- Başkənd Location within Azerbaijan
- Coordinates: 38°58′N 45°56′E﻿ / ﻿38.967°N 45.933°E
- Country: Azerbaijan
- Autonomous republic: Nakhchivan
- District: Ordubad

Population (2005)^{[citation needed]}
- • Total: 415
- Time zone: UTC+4 (AZT)

= Başkənd, Nakhchivan =

Village and municipality in Ordubad, Nakhchivan, Azerbaijan

Başkənd (also, Bashkand and Bashkend; until 2003, Disar and Disər) is a village and municipality in the Ordubad District of Nakhchivan, Azerbaijan. It is located in the near of the Ordubad-Unus highway, 22 km in the north-west from the district center. Its population is busy with gardening, vegetable-growing, farming, animal husbandry.
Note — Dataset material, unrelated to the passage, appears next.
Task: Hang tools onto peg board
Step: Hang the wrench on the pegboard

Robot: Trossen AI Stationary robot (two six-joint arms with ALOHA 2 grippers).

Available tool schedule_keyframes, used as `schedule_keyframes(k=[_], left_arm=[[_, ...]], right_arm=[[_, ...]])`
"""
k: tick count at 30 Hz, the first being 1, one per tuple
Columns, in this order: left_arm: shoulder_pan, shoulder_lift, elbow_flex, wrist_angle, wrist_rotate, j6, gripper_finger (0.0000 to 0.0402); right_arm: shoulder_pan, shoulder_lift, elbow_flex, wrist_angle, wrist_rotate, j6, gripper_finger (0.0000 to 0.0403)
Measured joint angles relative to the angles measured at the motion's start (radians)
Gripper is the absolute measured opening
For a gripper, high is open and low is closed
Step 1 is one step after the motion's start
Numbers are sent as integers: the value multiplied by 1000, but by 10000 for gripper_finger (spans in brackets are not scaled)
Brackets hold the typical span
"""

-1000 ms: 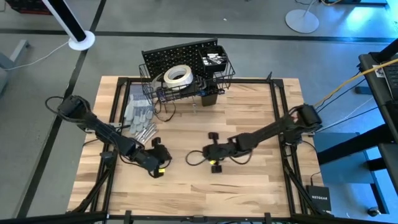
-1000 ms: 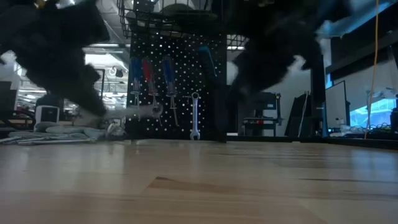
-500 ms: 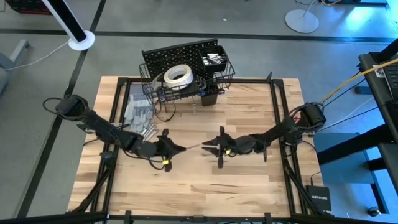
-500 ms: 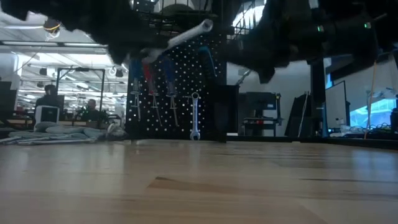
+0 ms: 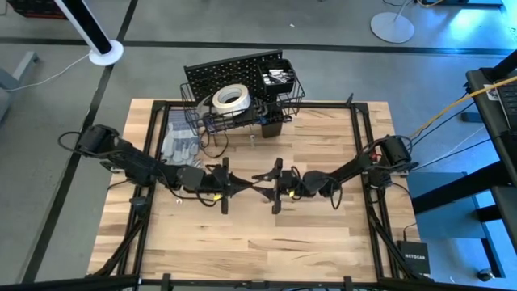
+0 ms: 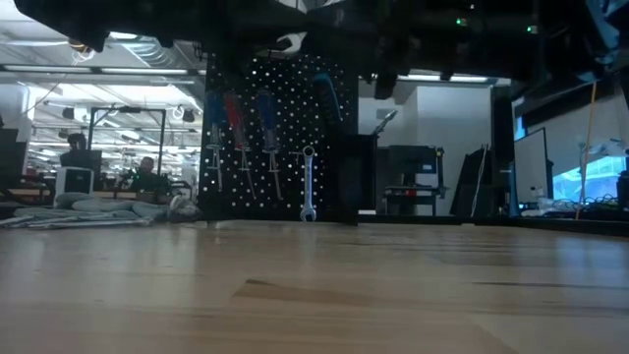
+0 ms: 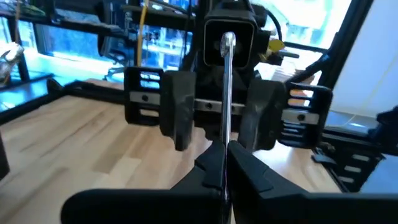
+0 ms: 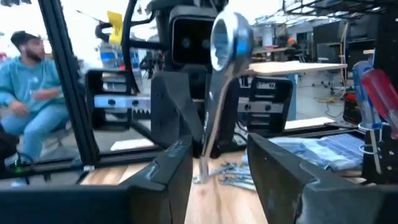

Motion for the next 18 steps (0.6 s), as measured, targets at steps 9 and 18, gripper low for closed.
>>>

There are secondary school, club, library and a medical center in the village. It has a population of 415.

==Etymology==
The name of the Başkənd (Bashkend) village made out from the components of Turkic words of baş (major, main, great) and kənd (village, place of residence) means "the center, the main settlement, above, the village at the height". In the Armenia, till 1946 the name of the villages of Vernashen and Gegharkunik, till 1978 the name of the village of Artsvashen were Başkənd.

== Monuments ==
There was an Armenian church in the village, St. Gevorg Church, which was destroyed by February 2000.